REPUBLIKA.CO.ID, NAIROBI -- Pengadilan Kenya melarang jilbab di setiap sekolah yang disponsori gereja. Oleh orang tua dan ulama Kenya putusan itu dianggap sebagai kemunduran kebebasan menjalankan kepercayaan di Kenya.
"Dalam Islam, setiap Muslimah yang telah baligh diperintahkan untuk menutupi seluruh tubuh kecual wajah. Ini dimaksudkan sebagai bentuk penghormatan Islam terhadap kaum perempuan," ucap Ketua Dewan Imam Kenya, Sheikh Abdullahi Gudo, seperti dilansir onislam.net, Senin (29/9).
Sebelumnya, gereja Methodist Kenya (MCK) mengajukan gugatan kepada pengadilan untuk melarang penggunaan jilbab di sekolah mereka. Lalu, pada sidang Selasa (23/9) lalu, pengadilan mengabulkan permohonan itu.

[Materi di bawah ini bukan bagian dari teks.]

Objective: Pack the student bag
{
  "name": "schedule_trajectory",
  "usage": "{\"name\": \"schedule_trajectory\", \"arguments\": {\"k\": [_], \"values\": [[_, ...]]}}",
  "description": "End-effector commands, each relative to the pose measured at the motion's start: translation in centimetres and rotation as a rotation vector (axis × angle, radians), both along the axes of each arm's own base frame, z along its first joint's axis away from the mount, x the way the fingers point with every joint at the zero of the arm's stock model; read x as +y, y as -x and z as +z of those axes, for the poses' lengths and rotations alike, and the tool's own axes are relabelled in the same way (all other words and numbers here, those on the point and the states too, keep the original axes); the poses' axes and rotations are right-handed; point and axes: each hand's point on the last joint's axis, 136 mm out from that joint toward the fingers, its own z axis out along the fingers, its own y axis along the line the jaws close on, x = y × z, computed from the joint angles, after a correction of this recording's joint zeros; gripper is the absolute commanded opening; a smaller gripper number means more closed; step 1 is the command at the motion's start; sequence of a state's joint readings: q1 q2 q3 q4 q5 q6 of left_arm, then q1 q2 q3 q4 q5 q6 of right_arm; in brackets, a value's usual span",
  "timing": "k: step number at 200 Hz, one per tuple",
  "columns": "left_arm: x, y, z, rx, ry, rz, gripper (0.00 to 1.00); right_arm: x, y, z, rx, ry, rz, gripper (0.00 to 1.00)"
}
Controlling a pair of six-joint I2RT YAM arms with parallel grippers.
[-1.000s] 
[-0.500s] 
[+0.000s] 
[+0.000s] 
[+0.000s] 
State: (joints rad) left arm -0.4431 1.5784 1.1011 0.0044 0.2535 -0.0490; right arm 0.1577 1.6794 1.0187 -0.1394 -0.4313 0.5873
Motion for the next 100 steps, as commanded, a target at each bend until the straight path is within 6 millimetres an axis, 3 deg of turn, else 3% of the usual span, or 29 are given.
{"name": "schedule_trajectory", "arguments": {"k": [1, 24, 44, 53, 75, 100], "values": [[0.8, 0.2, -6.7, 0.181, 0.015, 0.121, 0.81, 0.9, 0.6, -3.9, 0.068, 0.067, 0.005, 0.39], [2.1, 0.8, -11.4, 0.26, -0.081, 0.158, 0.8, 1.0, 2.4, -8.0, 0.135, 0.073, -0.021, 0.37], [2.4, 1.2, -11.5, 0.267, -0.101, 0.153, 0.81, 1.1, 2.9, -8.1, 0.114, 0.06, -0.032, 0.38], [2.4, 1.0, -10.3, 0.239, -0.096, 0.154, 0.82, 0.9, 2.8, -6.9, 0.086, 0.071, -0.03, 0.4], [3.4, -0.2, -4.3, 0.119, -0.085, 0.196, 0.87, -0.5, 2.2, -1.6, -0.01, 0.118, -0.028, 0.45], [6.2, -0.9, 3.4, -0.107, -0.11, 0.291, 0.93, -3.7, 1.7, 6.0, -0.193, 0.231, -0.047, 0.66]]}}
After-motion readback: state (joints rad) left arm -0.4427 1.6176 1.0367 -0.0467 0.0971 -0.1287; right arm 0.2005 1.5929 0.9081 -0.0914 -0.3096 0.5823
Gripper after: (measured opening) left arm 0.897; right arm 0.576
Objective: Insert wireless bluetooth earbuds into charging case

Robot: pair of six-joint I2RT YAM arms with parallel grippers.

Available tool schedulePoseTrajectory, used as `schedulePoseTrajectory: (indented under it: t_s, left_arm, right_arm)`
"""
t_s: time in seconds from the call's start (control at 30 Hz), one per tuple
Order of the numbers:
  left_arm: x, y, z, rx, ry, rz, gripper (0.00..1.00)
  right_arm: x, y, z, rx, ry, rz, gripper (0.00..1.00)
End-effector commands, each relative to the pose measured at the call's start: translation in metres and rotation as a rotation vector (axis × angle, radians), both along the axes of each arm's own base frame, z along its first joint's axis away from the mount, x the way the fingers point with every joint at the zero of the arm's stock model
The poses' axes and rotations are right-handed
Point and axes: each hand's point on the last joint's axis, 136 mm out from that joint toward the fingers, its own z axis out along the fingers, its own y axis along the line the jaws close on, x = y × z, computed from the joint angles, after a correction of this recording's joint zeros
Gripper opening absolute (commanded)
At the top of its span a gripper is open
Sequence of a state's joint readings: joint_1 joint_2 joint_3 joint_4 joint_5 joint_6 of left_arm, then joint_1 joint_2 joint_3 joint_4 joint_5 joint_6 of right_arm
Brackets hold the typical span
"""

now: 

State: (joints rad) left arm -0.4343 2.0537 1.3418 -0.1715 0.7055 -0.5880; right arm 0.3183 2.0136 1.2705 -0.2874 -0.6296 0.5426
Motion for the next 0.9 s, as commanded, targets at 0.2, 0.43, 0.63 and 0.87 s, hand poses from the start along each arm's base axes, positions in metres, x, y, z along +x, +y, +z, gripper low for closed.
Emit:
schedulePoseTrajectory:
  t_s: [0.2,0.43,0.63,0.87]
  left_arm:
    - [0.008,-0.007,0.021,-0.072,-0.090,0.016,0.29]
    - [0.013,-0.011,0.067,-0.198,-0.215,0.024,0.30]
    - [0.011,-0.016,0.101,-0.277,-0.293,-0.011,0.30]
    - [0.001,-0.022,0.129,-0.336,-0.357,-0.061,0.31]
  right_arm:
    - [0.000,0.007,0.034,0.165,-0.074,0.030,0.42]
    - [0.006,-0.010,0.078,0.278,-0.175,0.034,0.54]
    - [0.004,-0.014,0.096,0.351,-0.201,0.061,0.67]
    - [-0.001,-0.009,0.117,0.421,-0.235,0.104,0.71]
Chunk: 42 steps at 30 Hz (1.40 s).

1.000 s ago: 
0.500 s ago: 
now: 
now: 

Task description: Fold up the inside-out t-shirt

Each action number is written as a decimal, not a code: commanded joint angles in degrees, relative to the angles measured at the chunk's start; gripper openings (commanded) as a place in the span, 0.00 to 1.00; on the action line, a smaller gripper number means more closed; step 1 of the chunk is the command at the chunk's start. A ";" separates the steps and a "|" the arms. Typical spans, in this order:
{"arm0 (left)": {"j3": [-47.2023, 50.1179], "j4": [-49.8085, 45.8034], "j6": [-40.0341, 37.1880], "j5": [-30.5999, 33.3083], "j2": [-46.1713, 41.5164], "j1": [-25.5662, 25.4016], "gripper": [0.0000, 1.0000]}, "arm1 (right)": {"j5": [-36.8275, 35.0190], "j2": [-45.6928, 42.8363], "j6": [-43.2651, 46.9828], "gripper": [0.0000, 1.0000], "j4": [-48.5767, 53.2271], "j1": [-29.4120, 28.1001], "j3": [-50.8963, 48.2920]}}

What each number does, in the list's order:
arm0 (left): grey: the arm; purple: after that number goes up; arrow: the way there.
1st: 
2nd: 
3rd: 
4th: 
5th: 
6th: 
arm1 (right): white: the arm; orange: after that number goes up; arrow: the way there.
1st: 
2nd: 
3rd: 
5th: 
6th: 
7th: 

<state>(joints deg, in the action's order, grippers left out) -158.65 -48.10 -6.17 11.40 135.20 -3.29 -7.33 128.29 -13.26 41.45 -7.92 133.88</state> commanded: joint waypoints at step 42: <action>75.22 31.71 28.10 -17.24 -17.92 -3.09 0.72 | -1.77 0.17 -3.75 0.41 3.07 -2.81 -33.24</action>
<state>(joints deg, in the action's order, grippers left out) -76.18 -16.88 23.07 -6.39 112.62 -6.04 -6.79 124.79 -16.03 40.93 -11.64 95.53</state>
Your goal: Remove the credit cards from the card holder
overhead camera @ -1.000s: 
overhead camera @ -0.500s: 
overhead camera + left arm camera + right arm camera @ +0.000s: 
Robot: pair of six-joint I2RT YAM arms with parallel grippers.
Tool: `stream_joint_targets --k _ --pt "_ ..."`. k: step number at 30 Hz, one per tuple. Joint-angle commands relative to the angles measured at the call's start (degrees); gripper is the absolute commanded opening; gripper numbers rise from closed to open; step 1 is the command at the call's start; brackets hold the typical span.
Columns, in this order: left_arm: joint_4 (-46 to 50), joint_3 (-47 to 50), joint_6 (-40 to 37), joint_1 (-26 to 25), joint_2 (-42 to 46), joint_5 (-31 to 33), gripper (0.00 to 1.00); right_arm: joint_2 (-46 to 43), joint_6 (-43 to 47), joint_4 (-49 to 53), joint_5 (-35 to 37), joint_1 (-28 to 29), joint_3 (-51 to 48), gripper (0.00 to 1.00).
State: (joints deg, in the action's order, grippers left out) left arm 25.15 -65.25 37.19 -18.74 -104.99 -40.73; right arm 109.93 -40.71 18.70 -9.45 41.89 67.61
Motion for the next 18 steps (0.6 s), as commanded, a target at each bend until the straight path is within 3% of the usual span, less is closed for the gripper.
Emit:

"Aturan yang dikeluarkan Direktur Pendidikan Isiolo yang memperbolehkan penggunaan jilbab itu sebuah kesalahan," kata Pengadilan.
Secara terpisah, sebanyak 80 persen pelajar sekolah yang merupakan Muslim kecewa dengan keputusan itu. Mereka kemudian menggelar aksi protes terhadap putusan itu.
Pemimpin komunitas Muslim dan Kristen akhirnya sepakat berdialog terkait putusan tersebut pada 25 September kemarin. Dialog itu menitikberatkan pada upaya tidak mencampuradukan antara agama dan pendidikan.
"Ini masalah kecil. Agama tidak boleh dicampuradukan dengan pendidikan," kata Sekretaris uskup Stephen Kalunyu dari Dewan Kristen Nasional Kenya (NCCK).
Dari Dewan Ulama Kenya mengharapkan setiap sekolah mematuhi aturan yang sudah ditetapkan Kementerian Pendidikan. "Semua sekolah harus mematuhi aturan yang sudah ditentukan bahwa setiap pelajar Muslimah diperbolehkan mengenakan hijab," kata dia.